Schemas are a core concept for atomea and any other package that deals with data. Our schemas are implemented using Pydantic and serve as a way to document, validate, and interact with data. In particular, our focus is on

  • Atomistic schemas that describe the data originating from various calculations of atomistic systems.
  • Workflow schemas that assist with setting up computational chemistry and biology calculations.

Before we dive in, it is important to understand the core components of Pydantic schemas: models and fields.

Models

Pydantic models are Python classes that define the structure and constraints of data using Python type annotations. In the context of atomea, models are central to organizing, validating, and documenting scientific and computational data.

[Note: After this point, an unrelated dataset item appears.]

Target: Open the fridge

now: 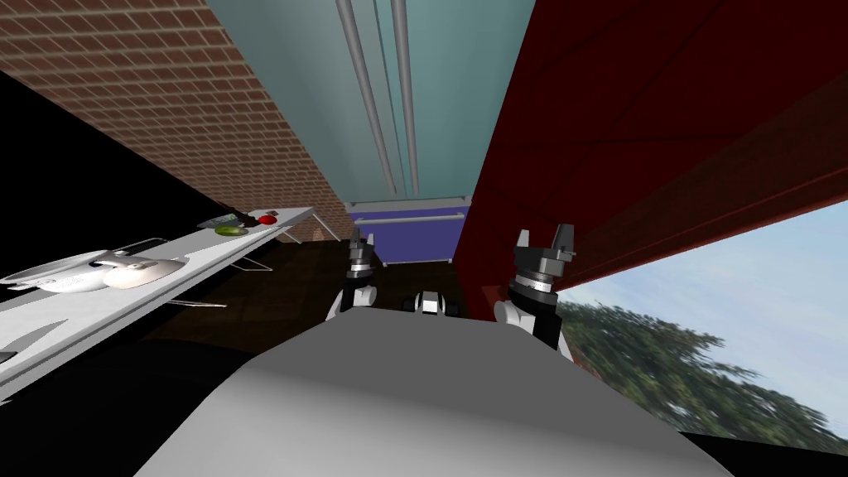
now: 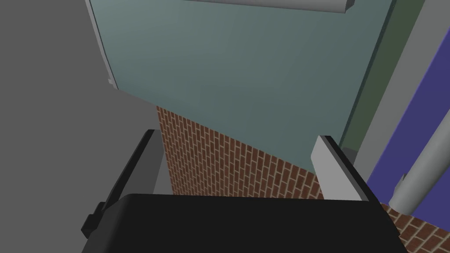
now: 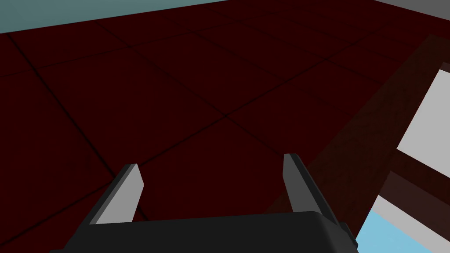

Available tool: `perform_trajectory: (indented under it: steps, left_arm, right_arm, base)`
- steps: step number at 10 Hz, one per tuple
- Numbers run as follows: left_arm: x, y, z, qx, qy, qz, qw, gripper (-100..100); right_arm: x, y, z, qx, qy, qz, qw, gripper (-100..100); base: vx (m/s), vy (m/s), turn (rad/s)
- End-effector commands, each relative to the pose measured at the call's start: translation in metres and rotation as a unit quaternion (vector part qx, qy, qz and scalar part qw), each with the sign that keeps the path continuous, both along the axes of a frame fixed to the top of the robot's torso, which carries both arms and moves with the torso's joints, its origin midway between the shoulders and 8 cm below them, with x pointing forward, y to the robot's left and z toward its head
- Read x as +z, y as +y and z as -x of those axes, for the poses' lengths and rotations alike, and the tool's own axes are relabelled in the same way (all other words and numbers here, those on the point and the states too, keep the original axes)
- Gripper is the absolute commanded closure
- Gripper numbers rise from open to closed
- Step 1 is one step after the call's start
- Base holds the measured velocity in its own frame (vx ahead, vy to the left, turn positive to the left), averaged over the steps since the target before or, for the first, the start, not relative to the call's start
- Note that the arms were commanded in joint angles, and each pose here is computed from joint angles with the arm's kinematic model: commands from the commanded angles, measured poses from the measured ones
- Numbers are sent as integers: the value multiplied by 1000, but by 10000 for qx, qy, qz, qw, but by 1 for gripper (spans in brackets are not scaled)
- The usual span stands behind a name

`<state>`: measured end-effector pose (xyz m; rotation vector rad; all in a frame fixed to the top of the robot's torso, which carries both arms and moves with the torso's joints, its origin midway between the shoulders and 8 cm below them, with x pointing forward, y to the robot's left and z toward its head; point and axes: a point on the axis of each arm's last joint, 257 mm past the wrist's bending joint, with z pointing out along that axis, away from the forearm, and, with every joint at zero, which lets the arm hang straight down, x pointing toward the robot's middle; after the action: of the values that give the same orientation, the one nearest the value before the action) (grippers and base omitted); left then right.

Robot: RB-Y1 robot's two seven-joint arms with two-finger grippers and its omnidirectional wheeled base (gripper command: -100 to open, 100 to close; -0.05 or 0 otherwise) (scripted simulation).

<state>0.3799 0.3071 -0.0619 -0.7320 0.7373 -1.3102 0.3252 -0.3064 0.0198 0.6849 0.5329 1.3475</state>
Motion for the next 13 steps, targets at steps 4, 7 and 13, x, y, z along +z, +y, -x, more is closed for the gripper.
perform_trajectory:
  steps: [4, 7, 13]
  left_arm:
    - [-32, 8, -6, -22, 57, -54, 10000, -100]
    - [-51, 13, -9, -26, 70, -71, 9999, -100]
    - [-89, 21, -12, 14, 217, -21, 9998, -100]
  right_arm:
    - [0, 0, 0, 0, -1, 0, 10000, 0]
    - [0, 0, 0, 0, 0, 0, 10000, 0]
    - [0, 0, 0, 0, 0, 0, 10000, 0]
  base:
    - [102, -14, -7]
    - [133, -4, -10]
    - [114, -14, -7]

Each model represents a well-defined group of related information. This helps us create clear boundaries between different types of data and workflows. For example:

  • The EnergySchema model contains various types of energies (e.g., total energy, kinetic energy, zero-point energy).
  • The QCSchema model represents quantum chemical systems, including their molecular geometry, basis sets, and computational methods.

But models in atomea aren't limited to scientific results. We also use them to define the parameters and behavior of software execution environments. This makes them especially powerful for automating complex workflows. For instance:

  • To run molecular dynamics simulations with Amber, you need to specify many input parameters. Remembering all the defaults and syntax can be tedious. With atomea, these inputs are encapsulated in a Pydantic model that serves both as documentation and as a validation tool, ensuring your simulation configuration is complete and correct.
  • Similarly, to run jobs on high-performance computing (HPC) clusters using Slurm, we provide a SlurmSchema model. This model captures the structure of a Slurm job submission script. You can dynamically define and update this schema in Python, and atomea can then render it into a ready-to-run Slurm script.

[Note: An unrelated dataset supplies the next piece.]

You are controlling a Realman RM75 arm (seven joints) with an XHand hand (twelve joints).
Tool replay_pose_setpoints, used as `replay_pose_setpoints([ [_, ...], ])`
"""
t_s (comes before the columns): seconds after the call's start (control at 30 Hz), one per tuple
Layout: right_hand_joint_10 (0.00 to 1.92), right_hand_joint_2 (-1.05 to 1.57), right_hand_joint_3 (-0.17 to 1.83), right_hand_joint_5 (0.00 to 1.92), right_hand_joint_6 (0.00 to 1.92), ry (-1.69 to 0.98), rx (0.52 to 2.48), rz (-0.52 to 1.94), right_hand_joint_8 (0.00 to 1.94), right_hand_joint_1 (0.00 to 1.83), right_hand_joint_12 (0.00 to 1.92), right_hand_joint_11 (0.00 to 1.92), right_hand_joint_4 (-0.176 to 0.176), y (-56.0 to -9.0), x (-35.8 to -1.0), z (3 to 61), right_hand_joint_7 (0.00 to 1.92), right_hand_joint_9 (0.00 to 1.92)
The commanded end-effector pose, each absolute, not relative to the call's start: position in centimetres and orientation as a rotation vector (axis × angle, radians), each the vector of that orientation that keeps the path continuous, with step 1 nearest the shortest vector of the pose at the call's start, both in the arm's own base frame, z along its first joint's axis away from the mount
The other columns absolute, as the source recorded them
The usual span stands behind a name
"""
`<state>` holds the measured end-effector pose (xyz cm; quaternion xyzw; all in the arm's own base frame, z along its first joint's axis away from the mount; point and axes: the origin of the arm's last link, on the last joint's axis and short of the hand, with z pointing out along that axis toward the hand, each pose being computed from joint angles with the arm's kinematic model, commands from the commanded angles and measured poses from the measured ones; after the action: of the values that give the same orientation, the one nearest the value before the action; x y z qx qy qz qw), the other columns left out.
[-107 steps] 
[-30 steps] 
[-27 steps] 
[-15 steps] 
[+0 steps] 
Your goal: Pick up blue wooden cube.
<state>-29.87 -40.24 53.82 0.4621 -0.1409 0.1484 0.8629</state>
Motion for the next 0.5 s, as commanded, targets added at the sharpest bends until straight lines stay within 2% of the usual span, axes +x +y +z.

Here's a simplified example of a model in atomea:

from pydantic import BaseModel

class EnergySchema(BaseModel):
    total_energy: float
    kinetic_energy: float | None = None
    zero_point_energy: float | None = None

This guarantees that total_energy must always be present and must be a float, while the other two fields are optional. Pydantic automatically validates the types, fills in defaults, and provides helpful error messages when input data is malformed.

Fields

Pydantic fields are the individual components that make up a model. Each field defines the characteristics of a single piece of data—its type, default value, constraints, and validation rules. In atomea, fields are used to express the exact expectations for a particular value within a model. This allows us to ensure data integrity, provide clear documentation, and enable rich tooling like autocompletion and error checking. At its simplest, a field is just a type-annotated class attribute:

from pydantic import BaseModel

class MoleculeSchema(BaseModel):
    name: str
    charge: int = 0

In this example:

  • name is a required field of type str.
  • charge is an optional field of type int with a default value of 0.

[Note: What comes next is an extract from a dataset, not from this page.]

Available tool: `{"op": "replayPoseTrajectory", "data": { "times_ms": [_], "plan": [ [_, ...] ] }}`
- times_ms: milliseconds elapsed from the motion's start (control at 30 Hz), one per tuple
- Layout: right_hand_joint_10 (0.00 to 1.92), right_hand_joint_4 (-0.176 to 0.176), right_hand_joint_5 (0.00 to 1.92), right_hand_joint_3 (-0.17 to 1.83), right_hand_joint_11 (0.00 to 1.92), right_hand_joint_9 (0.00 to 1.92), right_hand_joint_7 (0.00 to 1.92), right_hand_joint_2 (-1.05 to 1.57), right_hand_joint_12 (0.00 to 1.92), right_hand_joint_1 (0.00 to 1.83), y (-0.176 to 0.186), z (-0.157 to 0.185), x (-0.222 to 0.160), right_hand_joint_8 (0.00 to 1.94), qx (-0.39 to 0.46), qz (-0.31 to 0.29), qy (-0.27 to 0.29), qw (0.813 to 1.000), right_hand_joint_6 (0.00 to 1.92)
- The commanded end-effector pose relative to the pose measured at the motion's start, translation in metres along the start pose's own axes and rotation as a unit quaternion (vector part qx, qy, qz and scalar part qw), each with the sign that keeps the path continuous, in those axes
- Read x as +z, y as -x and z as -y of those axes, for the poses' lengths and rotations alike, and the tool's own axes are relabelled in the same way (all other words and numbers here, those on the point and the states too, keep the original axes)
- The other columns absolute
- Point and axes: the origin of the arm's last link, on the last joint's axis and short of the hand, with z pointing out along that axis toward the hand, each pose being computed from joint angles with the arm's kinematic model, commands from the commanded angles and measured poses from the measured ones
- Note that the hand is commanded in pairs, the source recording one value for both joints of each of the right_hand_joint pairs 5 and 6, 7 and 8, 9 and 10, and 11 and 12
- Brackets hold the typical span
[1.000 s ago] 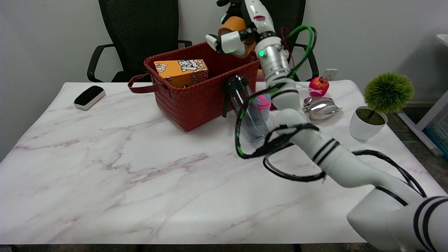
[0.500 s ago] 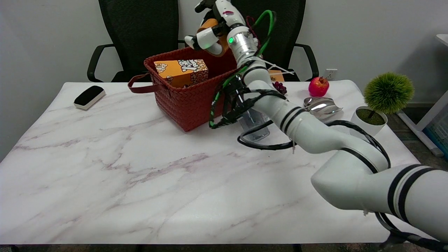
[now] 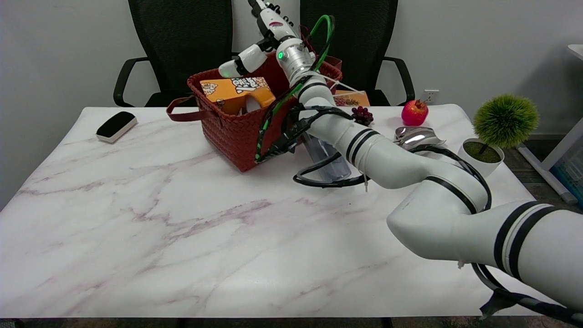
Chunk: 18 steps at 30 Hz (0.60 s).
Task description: Place the yellow tape into the brown storage basket.
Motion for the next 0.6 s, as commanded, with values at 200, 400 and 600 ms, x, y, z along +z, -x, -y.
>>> {"op": "replayPoseTrajectory", "data": {
  "times_ms": [200,400,600],
  "plan": [
    [0.0,0.0,0.05,0.82,0.09,0.0,0.0,-0.27,0.09,1.13,0.005,0.023,-0.001,0.0,0.018,0.009,-0.025,0.999,0.05],
    [0.0,0.0,0.05,0.77,0.1,0.0,0.0,-0.26,0.1,1.13,-0.011,0.031,-0.007,0.0,0.029,-0.014,-0.053,0.998,0.05],
    [0.0,0.0,0.05,0.76,0.1,0.0,0.0,-0.26,0.1,1.13,-0.039,0.046,-0.031,0.0,0.049,-0.063,-0.108,0.991,0.05]
  ]
}}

But fields can do much more than that. Using the Field() function, you can add:

  • Validation constraints (e.g., min/max values, regex patterns)
  • Metadata (e.g., descriptions, units)
  • Examples or aliases for documentation and flexibility
from pydantic import BaseModel, Field

class SimulationSettings(BaseModel):
    temperature: float = Field(..., gt=0, description="Temperature in Kelvin")
    timestep: float = Field(1.0, ge=0.1, le=5.0, description="Time step in femtoseconds")

Here:

  • temperature must be a positive float and is required (... indicates no default).
  • timestep must be between 0.1 and 5.0 fs, with a default of 1.0.

Fields can also incorporate custom validators when standard constraints aren’t sufficient. This is helpful for domain-specific rules—for example, ensuring that a string field matches a specific format used in quantum chemistry input files.